The Cherry People — “Imagination”: Brace for the Obscure (60s rock)! — June 7, 2023

THE GREATEST SONGS OF THE 1960s THAT NO ONE HAS EVER HEARD

885) The Cherry People — “Imagination”

An ethereal sunshine pop gem by a band that would rather have been playing hard rock/prog! Rob Fitzpatrick calls the album “really is the most fantastically up-beat and gloriously happy sounding record. . . . So it’s Beatles, Bubblegum, ba-ba-ba’s and Bacharach brass all the way and it features some wonderfully by-numbers lyrics . . . but, really, it’s bloody great.” (https://www.theguardian.com/music/2014/jan/15/101-strangest-records-spotify-cherry-people-and-suddenly) Then they went on to record a few songs with Jimi Hendrix. Power to the Cherry People!

Fitzpatrick goes on about the People:

It was all happening for Cherry People in the early summer of 1968. Newly signed to Heritage Records – then part of the mighty MGM group – the band, led by Washington DC-born brothers Chris and Doug Grimes, were lauded at press receptions in New York, Chicago and Los Angeles; while in Hollywood they even shot a promotional video, still a rare and wonderful beast in those days. Soon after, a US-wide discotheque chain called Hullabaloo announced a Cherry People Dance Competition . . . . In record shops across across the country another competition raged, this time to find the best “psychedelic” interpretation of a cherry tree branch. . . . [T]here was one great problem with all this, namely, the actual Cherry People barely appeared on their LP, as the producers drafted in a team of studio musicians to concoct a collection of heartbreakingly-precise baroque/psyche, soft-pop brilliance. The band themselves felt entirely unrepresented by their own LP and that must have really stung . . . .

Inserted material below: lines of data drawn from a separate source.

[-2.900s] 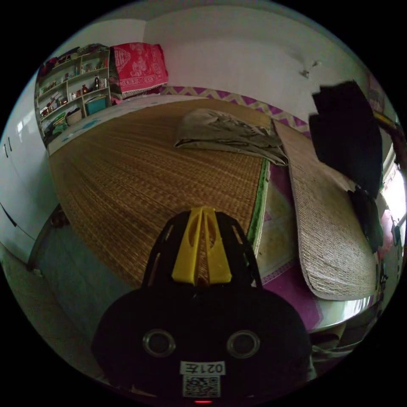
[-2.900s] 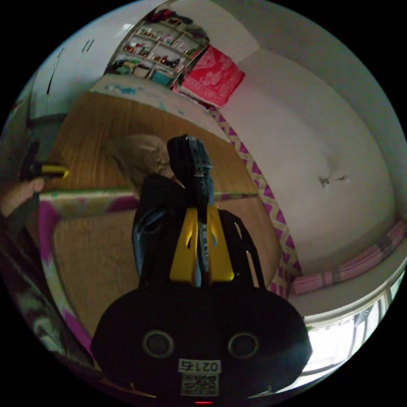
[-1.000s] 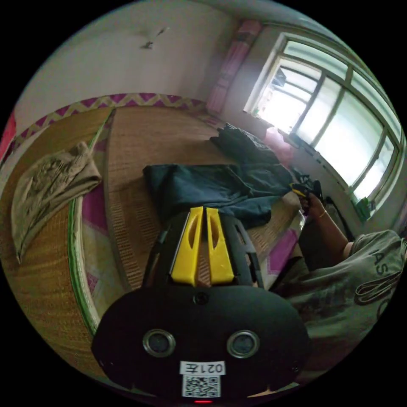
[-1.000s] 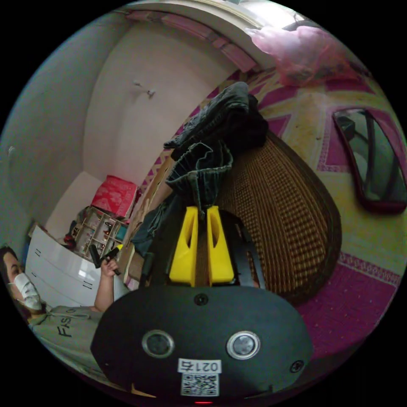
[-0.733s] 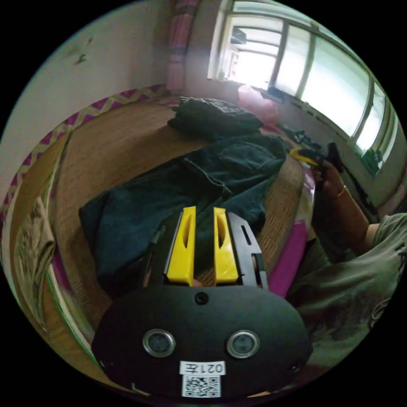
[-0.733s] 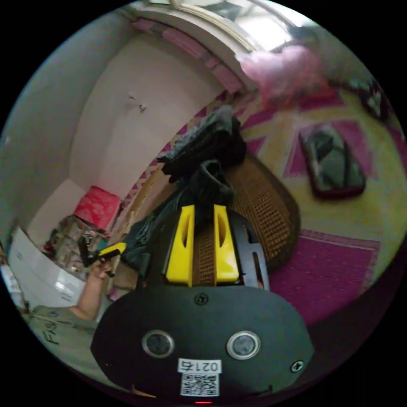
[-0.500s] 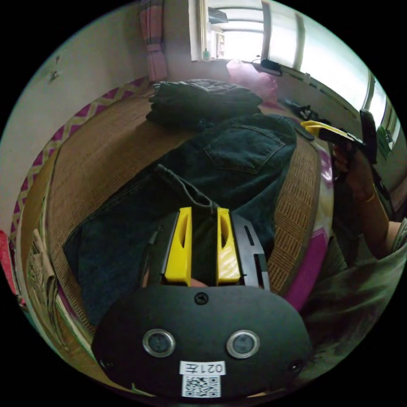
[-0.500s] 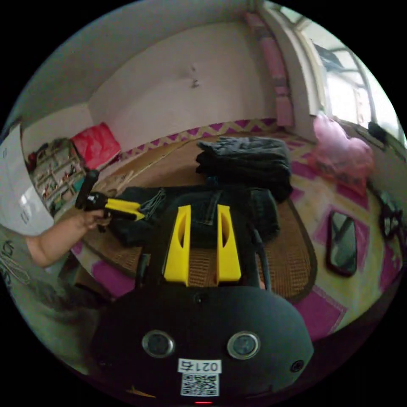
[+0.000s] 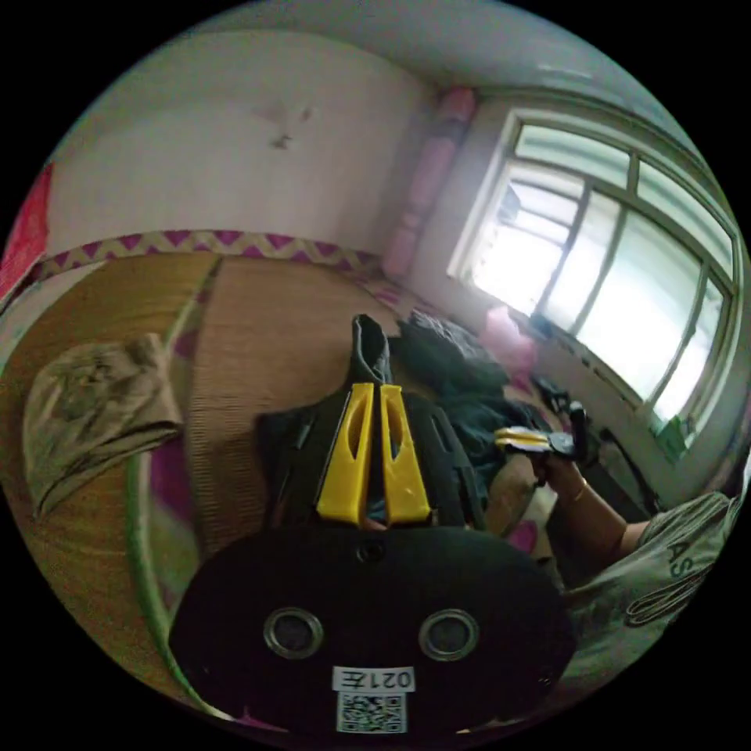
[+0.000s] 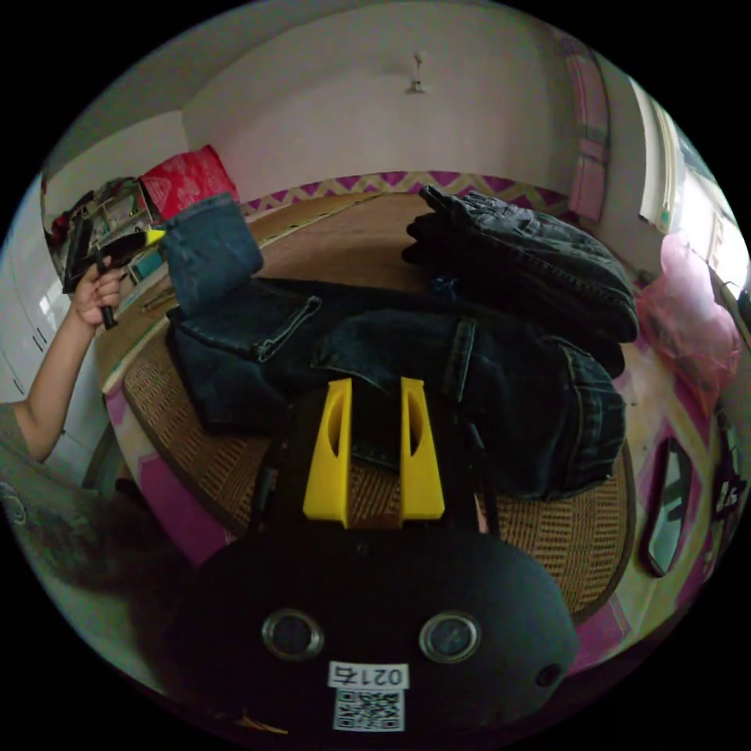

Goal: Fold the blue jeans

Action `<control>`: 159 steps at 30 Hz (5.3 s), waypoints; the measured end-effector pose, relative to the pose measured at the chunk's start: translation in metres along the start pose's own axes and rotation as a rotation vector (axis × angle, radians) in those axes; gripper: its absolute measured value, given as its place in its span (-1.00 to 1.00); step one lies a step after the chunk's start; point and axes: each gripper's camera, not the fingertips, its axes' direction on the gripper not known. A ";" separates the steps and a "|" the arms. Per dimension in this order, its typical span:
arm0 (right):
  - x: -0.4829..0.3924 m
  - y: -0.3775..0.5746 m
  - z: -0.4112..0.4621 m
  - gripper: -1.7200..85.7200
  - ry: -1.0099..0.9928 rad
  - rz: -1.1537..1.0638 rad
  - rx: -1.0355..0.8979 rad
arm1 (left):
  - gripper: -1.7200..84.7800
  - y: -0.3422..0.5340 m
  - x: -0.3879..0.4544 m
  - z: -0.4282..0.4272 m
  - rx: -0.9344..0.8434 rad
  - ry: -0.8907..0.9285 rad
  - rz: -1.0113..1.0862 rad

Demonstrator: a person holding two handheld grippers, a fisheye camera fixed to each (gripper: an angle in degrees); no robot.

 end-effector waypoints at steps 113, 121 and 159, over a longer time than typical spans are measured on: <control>-0.073 -0.064 0.203 -0.80 0.036 -0.669 -0.327 | -0.95 -0.092 -0.229 -0.095 -0.451 -0.071 0.226; -0.050 -0.101 0.182 -0.95 -0.112 -0.735 -0.402 | -0.76 -0.077 -0.220 -0.031 -0.616 0.036 0.352; -0.069 0.140 -0.150 -0.94 -0.367 -0.527 -0.166 | -0.96 0.162 -0.167 -0.314 0.066 0.107 0.044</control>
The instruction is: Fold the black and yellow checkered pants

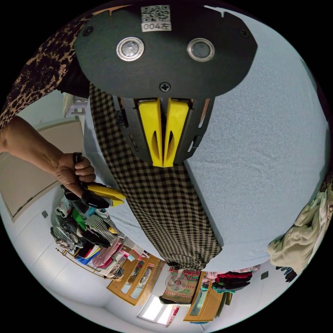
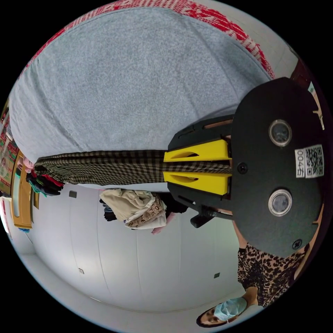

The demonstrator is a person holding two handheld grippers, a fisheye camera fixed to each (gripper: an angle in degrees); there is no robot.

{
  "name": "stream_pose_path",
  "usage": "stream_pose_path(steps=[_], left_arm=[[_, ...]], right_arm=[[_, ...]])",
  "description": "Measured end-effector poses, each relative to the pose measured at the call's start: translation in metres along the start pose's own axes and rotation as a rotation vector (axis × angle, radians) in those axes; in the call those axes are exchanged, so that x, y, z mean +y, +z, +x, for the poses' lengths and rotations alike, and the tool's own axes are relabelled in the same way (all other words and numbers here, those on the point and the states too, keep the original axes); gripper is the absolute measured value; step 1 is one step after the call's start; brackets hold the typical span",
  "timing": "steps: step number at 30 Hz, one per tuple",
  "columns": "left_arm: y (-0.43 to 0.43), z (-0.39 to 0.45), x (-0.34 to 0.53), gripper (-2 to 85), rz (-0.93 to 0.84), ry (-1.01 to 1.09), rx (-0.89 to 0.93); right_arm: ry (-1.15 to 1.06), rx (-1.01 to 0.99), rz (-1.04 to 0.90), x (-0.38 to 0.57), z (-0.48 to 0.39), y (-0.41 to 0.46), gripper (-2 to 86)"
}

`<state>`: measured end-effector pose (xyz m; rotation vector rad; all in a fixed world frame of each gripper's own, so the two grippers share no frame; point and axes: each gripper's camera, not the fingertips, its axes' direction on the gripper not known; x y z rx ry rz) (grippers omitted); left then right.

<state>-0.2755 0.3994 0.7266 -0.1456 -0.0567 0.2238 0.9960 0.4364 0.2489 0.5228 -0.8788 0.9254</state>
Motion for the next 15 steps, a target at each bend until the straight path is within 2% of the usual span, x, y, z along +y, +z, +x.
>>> stream_pose_path(steps=[15], left_arm=[[-0.001, -0.006, -0.002, 0.8, 0.0, 0.004, -0.011]], right_arm=[[0.055, -0.058, 0.059, -0.016, 0.019, -0.012, 6.1]])
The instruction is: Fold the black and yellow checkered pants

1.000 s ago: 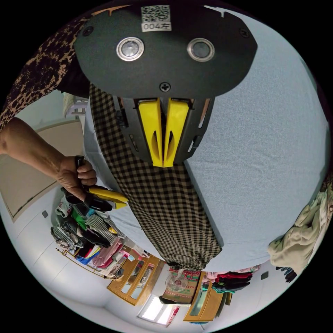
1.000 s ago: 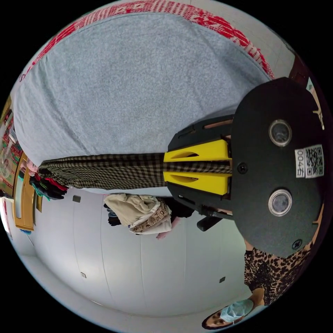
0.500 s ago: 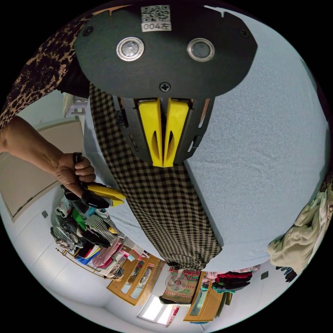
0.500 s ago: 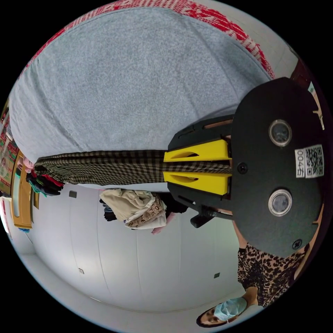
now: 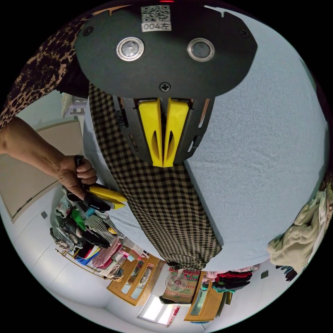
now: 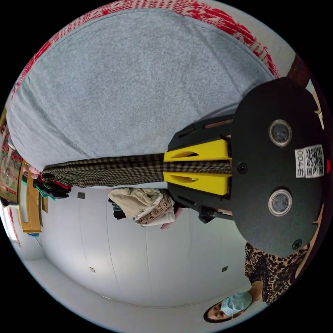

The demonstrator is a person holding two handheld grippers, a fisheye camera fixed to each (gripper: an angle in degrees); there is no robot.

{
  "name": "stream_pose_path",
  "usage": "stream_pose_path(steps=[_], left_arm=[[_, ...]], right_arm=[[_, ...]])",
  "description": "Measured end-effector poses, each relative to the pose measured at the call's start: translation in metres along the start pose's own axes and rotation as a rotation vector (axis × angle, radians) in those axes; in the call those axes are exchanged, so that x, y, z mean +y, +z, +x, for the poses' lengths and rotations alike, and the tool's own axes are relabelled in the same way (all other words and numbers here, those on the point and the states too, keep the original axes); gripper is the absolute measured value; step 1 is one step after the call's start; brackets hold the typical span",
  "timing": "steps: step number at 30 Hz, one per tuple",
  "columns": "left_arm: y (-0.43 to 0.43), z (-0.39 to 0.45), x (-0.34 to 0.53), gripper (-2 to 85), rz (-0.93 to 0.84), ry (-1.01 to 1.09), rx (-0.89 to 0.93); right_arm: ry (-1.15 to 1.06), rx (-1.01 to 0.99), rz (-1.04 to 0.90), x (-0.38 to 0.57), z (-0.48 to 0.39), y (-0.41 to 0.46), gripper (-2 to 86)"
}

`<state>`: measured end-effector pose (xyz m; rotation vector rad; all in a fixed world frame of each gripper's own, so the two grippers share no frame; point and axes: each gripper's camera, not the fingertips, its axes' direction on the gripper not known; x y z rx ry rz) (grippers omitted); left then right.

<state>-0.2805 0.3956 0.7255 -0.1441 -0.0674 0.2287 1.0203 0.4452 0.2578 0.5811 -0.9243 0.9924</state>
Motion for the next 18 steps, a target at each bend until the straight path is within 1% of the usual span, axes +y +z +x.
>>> stream_pose_path(steps=[9, 18], left_arm=[[-0.004, -0.003, 0.003, 0.6, 0.001, -0.002, -0.002], [-0.011, -0.005, 0.008, 0.6, 0.0, -0.001, -0.005]], right_arm=[[0.0, 0.015, -0.022, 0.016, -0.007, 0.007, 6.5], [0.012, -0.024, -0.049, 0.037, -0.019, 0.03, 6.7]])
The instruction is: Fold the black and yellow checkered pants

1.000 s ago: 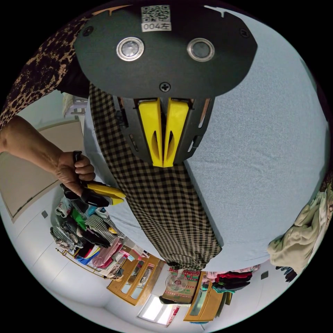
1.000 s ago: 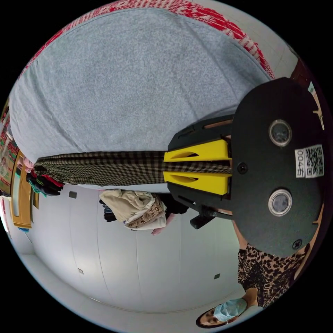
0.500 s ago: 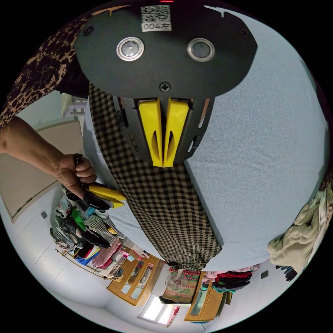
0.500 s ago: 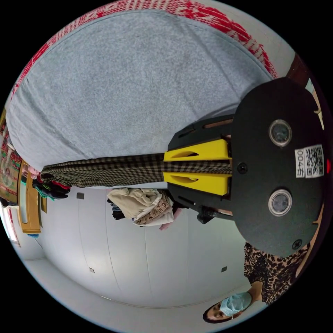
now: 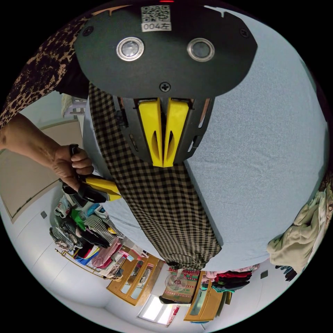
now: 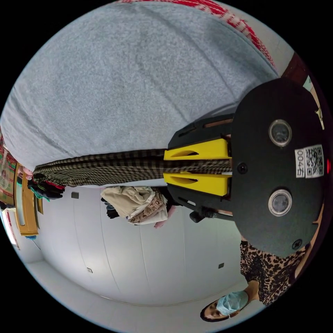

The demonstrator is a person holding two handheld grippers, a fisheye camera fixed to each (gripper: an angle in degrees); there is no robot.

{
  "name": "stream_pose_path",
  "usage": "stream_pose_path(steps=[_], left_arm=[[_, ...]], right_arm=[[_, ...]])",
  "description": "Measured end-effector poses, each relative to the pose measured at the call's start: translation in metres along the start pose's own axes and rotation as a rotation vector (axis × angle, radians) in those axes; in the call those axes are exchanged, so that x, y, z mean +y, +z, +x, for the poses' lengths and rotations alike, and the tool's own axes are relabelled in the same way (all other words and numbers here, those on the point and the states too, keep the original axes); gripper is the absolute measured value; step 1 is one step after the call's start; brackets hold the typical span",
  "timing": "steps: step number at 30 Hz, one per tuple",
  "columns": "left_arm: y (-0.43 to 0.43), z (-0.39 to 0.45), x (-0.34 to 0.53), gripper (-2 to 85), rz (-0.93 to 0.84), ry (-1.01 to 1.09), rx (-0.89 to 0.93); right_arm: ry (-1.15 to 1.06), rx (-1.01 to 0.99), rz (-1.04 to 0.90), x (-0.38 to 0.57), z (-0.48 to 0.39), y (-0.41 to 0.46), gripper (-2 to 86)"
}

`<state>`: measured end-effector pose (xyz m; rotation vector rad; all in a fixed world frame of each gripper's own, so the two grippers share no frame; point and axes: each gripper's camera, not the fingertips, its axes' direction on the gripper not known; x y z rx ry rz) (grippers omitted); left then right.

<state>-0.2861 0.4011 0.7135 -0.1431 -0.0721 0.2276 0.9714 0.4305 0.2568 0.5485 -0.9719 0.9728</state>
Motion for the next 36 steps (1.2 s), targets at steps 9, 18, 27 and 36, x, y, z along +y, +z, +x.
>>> stream_pose_path(steps=[9, 18, 27, 36], left_arm=[[-0.008, 0.0, 0.008, 0.5, -0.001, 0.0, -0.001], [-0.017, 0.001, 0.019, 0.5, -0.002, 0.0, -0.001], [-0.026, 0.002, 0.031, 0.5, -0.003, -0.002, 0.003], [-0.051, 0.001, 0.039, 0.2, -0.07, 0.011, 0.07]], right_arm=[[0.004, -0.086, -0.025, -0.004, -0.017, 0.035, 5.9], [-0.203, 0.389, -0.054, 0.031, -0.093, 0.075, 0.9], [-0.254, 0.502, -0.063, 0.095, -0.135, 0.129, 3.6], [-0.611, 0.841, -0.144, 0.236, -0.225, 0.202, 5.3]])
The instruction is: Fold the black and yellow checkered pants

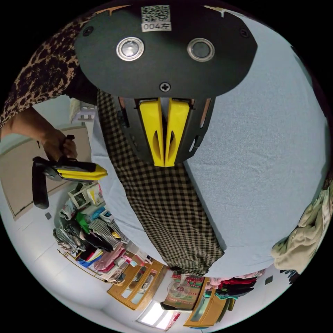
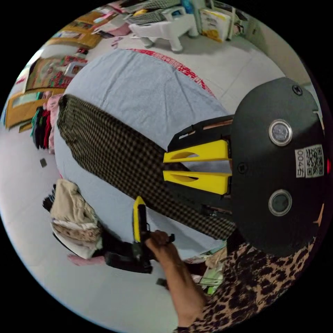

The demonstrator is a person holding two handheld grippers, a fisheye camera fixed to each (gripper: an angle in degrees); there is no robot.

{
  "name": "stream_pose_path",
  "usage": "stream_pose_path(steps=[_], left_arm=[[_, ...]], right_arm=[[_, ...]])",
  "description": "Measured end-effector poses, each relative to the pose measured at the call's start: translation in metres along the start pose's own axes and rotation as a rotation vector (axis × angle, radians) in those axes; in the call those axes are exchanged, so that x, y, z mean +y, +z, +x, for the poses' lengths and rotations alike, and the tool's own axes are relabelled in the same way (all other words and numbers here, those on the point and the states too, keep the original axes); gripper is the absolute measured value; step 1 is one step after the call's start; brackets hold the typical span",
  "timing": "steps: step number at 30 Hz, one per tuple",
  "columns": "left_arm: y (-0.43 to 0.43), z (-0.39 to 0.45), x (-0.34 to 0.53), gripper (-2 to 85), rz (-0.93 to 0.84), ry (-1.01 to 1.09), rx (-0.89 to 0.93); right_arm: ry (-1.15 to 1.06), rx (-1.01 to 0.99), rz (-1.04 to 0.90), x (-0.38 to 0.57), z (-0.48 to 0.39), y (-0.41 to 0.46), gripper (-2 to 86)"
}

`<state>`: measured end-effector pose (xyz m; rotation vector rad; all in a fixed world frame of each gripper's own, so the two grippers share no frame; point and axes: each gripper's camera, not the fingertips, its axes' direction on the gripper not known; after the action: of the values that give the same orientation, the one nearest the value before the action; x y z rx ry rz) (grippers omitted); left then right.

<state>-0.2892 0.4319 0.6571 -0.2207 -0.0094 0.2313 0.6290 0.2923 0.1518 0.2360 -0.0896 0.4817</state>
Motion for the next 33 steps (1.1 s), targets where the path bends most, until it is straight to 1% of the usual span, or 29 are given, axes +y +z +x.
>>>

https://www.theguardian.com/music/2014/jan/15/101-strangest-records-spotify-cherry-people-and-suddenly

Ray McGinnis adds that:

The Cherry People were a band formed in Washington D.C. in 1967.  They consisted of three former bandmates in from the 1966 D.C. group, the English Setters, brothers Doug and Chris Grimes and Punky Meadows. Chris Grimes and Meadows were guitarists, while Doug Grimes played harmonica and percussion. Both Grimes brothers were lead vocalists for the group. Other members of the Cherry People were bass player Jan Zukowski and drummer Rocky Issac. By 1968 they had a contract with Heritage Records. Their producers wanted them to make an album with a bubblegum and psychedelic pop sound. . . . The Cherry People had a much more hard rock sound live in concert. Yet, their first album and single, “And Suddenly”, offered up a sample of flowery sunshine pop. . .. “And Suddenly” peaked at #45 on August 31, 1968, on the Billboard Hot 100. . . . From their debut album, The Cherry People released three more singles in 1969. However, none made a dent in the national pop charts in either America or Canada. Meanwhile, it was clear the band and their record company had different visions. The band were performing mostly progressive to hard rock in concert, with “And Suddenly” and a few other bubblegum tunes from their debut album. But Heritage Records wanted them to sound like and resemble The Monkees.

In April 1969, in search of a new record contract and permission to record the type of music they preferred to perform live, The Cherry People headed to New York City. On April 22 four of the Cherry People’s band members, Jan Zukowski, Rocky Issac, Al Marks and Chris Grimes went to Steve Paul’s nightclub in West 46th Street in New York City called The Scene. It was there that they met Jimi Hendrix. Al Marks had previously met Hendrix at the Monterey Pop Festival in June 1967. Hendrix, needing a drummer to help record some new tracks for an upcoming album, invited them back to the Record Plant. . . . They all ended up recording “Room Full of Mirrors”, “Crash Landing” and “Stone Free” that night with Hendrix.